_WHAT YOU ARE ASKED TO DO_:
Write out, without any change, the lines in the material below that run from the line with "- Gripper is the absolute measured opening" through the line with "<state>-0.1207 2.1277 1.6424", both included.

○ ○ ○ ○ ○ ○ ○

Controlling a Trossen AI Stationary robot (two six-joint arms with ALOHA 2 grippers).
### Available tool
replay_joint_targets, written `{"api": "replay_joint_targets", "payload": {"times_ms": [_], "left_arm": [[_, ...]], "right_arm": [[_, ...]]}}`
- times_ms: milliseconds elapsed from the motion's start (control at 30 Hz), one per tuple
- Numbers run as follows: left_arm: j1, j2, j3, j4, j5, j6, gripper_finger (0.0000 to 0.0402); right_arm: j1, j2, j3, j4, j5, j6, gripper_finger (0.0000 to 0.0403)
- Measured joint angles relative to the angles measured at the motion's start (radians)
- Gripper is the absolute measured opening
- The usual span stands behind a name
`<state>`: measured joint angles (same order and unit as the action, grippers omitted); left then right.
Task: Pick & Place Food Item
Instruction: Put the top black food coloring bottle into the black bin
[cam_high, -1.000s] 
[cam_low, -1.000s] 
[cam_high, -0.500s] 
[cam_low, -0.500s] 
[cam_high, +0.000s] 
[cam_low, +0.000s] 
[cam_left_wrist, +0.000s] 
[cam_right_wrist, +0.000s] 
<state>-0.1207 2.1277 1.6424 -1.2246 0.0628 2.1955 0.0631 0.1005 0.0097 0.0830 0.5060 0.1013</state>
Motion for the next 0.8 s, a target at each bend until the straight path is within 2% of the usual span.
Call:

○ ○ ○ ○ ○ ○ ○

_TASK ANSWER_:
- Gripper is the absolute measured opening
- The usual span stands behind a name
`<state>`: measured joint angles (same order and unit as the action, grippers omitted); left then right.
Task: Pick & Place Food Item
Instruction: Put the top black food coloring bottle into the black bin
[cam_high, -1.000s] 
[cam_low, -1.000s] 
[cam_high, -0.500s] 
[cam_low, -0.500s] 
[cam_high, +0.000s] 
[cam_low, +0.000s] 
[cam_left_wrist, +0.000s] 
[cam_right_wrist, +0.000s] 
<state>-0.1207 2.1277 1.6424 -1.2246 0.0628 2.1955 0.0631 0.1005 0.0097 0.0830 0.5060 0.1013</state>

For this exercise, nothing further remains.